Problem details >>
Give only the number of lines in the records that include the string "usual".

..............................

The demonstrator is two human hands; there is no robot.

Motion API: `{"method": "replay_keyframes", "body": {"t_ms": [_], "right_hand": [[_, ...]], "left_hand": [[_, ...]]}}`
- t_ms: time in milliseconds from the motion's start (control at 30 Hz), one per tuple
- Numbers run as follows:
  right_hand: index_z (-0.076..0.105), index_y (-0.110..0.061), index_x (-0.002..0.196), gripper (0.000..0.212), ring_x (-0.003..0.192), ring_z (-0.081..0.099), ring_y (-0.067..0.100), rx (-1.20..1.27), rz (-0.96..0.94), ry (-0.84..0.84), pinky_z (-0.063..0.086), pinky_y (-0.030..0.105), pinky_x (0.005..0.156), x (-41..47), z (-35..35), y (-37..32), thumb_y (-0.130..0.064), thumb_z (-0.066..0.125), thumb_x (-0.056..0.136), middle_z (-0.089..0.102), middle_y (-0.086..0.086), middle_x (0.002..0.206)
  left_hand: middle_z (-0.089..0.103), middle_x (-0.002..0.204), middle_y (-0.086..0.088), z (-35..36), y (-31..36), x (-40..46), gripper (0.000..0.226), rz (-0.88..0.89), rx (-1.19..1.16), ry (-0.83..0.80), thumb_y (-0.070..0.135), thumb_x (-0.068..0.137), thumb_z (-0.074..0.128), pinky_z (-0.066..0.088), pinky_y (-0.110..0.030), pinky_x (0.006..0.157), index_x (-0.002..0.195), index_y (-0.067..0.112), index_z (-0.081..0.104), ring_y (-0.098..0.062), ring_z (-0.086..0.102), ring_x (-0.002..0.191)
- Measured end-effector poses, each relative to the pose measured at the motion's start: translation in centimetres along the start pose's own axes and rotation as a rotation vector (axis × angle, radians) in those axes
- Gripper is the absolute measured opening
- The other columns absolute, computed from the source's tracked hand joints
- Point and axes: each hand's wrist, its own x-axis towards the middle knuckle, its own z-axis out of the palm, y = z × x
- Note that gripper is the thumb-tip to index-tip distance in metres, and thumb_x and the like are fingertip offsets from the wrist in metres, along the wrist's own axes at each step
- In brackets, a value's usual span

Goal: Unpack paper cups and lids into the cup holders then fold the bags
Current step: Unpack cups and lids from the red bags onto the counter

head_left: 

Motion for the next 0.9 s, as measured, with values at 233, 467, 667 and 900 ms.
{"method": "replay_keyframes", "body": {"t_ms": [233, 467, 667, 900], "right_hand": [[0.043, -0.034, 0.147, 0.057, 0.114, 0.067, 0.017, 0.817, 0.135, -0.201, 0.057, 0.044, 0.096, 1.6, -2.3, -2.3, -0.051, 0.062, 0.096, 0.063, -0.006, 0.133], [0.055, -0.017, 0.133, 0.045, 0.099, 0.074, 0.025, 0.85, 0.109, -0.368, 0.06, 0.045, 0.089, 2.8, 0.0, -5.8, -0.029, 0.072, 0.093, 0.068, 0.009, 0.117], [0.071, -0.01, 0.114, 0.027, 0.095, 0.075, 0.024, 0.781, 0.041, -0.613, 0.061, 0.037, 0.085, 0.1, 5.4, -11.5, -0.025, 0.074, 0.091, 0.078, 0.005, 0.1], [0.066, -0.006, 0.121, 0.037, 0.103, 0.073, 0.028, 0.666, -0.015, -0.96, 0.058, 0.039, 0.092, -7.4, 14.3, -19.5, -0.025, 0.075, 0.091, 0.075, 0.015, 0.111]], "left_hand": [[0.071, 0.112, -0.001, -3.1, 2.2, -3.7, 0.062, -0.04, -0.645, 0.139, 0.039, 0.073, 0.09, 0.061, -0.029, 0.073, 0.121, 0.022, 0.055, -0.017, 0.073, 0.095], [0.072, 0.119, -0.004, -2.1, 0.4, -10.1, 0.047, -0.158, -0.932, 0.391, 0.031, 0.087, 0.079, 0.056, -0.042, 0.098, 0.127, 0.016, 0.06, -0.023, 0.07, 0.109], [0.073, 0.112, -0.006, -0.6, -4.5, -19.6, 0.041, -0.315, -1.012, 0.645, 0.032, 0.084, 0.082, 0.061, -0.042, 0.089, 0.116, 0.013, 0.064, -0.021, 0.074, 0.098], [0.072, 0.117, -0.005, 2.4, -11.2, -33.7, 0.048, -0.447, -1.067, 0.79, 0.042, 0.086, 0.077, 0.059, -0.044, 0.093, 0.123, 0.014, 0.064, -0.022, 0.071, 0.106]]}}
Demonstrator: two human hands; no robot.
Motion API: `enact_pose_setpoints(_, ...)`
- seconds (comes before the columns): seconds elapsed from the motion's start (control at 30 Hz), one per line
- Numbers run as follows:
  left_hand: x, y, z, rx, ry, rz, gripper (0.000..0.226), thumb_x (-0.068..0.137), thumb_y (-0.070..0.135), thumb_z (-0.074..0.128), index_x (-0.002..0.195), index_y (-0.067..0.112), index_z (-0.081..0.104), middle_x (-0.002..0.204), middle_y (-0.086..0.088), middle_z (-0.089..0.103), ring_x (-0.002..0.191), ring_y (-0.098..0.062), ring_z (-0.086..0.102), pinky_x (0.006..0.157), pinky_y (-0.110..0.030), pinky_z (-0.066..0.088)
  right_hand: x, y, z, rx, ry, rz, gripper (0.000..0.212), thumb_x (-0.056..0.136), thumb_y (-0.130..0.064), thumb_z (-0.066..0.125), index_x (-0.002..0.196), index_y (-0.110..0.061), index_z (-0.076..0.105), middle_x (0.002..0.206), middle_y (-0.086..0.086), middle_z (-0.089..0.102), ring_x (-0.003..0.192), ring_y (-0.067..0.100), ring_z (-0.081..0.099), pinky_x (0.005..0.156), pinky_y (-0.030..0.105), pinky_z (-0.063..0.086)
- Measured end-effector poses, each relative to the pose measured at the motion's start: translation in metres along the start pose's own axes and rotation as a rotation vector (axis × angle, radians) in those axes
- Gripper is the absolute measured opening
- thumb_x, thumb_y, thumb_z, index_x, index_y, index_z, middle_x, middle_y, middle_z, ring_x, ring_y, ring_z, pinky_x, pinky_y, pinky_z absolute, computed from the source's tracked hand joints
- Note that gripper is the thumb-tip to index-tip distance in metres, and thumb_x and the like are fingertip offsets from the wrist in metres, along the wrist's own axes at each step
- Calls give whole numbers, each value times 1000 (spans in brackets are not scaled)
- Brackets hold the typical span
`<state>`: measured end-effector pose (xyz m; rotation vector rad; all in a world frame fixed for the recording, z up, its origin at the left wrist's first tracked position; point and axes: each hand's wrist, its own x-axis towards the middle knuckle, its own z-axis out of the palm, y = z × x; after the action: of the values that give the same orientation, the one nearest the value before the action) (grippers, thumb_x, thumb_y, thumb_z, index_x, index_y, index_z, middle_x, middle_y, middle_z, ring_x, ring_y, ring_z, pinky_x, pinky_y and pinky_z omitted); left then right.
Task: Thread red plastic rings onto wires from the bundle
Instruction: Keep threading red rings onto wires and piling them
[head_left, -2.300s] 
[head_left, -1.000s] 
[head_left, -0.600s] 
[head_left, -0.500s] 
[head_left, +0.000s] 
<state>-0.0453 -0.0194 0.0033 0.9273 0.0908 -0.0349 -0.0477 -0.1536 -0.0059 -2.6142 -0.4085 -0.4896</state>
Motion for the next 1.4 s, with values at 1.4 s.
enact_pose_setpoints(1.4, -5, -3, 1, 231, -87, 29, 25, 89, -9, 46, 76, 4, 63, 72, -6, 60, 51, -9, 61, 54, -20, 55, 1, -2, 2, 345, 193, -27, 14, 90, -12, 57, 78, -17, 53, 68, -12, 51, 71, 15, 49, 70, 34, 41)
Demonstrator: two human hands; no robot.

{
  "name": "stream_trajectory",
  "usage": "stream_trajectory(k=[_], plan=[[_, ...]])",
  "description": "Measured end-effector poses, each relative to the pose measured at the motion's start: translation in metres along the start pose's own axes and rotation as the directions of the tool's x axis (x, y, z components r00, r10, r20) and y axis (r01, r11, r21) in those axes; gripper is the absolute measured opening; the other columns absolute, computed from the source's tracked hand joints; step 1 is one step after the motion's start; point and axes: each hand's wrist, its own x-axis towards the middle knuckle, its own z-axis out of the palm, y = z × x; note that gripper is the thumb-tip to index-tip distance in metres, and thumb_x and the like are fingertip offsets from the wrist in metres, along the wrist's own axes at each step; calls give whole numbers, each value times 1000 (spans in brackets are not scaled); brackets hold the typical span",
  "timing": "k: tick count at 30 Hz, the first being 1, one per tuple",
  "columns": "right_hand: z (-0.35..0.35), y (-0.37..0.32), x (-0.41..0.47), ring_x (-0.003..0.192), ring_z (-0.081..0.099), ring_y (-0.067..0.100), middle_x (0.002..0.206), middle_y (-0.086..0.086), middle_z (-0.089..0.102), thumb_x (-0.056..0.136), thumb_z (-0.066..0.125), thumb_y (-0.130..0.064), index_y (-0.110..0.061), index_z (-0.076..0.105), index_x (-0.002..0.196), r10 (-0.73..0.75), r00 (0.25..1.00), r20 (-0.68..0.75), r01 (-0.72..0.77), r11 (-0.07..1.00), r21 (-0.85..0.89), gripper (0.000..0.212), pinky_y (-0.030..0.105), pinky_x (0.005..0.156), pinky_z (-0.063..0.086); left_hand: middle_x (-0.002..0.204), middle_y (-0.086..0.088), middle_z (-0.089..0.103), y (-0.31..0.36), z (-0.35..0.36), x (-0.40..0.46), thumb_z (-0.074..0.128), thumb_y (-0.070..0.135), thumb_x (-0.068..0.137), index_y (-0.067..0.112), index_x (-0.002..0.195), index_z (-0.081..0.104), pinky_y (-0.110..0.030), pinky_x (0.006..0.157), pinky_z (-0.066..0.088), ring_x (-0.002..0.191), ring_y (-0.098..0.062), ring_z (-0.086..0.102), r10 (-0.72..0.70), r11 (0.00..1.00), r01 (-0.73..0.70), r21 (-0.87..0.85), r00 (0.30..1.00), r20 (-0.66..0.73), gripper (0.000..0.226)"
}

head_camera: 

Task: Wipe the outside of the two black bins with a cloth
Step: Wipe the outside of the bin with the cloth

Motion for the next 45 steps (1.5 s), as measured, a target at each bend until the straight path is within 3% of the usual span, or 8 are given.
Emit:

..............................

Output of the exercise >>
2